We realized that the lack of good data sets on gun violence is a major problem in the USA, and may be exasperating shootings. We saw that many of the online databases are relatively small and required user manual labor. Computer automation could significantly improve these data sets.
What it does
This program parses through articles in CNN, Google News, NY post, NBC news, Fox news, and the Gun Violence Archives. It identifies the articles that are discussing gun violence through newspaper and natural language processing and then transcribes the text of these articles to a text file. This text file is then analyzed using pattern recognition to extra critical information, including the shooter, victim, and city. This information can then be contributed to the gun-violence data base, which has tasks that include scanning headlines and identifying people.
How we built it
We built it all using python and multiple python libraries. We used newspaper to parse news articles and re to handle the searching and logic of analyzing data text files.
Challenges we ran into
We had a difficult time designing the logic of the pattern-recognition program. Additionally, parsing articles was slow at times.

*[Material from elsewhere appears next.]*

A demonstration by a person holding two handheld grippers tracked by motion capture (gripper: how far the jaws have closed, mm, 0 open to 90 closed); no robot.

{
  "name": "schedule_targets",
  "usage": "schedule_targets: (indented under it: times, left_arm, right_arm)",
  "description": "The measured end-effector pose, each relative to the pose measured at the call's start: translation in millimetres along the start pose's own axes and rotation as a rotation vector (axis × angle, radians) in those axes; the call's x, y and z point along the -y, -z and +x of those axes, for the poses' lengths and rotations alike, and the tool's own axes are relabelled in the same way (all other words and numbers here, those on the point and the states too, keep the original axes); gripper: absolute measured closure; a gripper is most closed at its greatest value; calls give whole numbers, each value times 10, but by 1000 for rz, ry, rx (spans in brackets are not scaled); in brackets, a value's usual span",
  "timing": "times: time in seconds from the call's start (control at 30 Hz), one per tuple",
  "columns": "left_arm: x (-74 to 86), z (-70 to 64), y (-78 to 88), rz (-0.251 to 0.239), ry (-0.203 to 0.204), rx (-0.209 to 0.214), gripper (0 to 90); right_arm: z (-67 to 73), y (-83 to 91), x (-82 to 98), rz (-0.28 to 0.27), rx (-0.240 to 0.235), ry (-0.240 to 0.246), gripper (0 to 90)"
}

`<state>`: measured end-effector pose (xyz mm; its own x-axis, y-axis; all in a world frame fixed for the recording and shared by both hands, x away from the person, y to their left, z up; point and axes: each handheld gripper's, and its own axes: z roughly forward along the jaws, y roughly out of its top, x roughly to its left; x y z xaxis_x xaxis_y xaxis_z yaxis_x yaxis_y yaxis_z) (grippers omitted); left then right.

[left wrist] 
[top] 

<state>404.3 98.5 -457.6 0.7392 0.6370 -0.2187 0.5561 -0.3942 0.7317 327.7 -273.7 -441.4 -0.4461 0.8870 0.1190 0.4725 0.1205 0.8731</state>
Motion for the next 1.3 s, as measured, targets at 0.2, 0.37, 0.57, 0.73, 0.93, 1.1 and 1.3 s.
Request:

Accomplishments that we're proud of
We're proud of the data we collected by scraping through a thousand articles and finding almost a hundred on gun violence.
What we learned
We learned how to use new python libraries, how to deal with big data, and how to logic out text pattern recognition.
What's next for Expanding Data for Gun Violence
We want to make a more precise algorithm that uses more sophisticated machine learning to extra relevant information from articles. We also plan to design an web application so that other users in the public can also parse articles and contribute to data bases. Our software is expandable to other news sources, so it can include much more data, which will improve our model.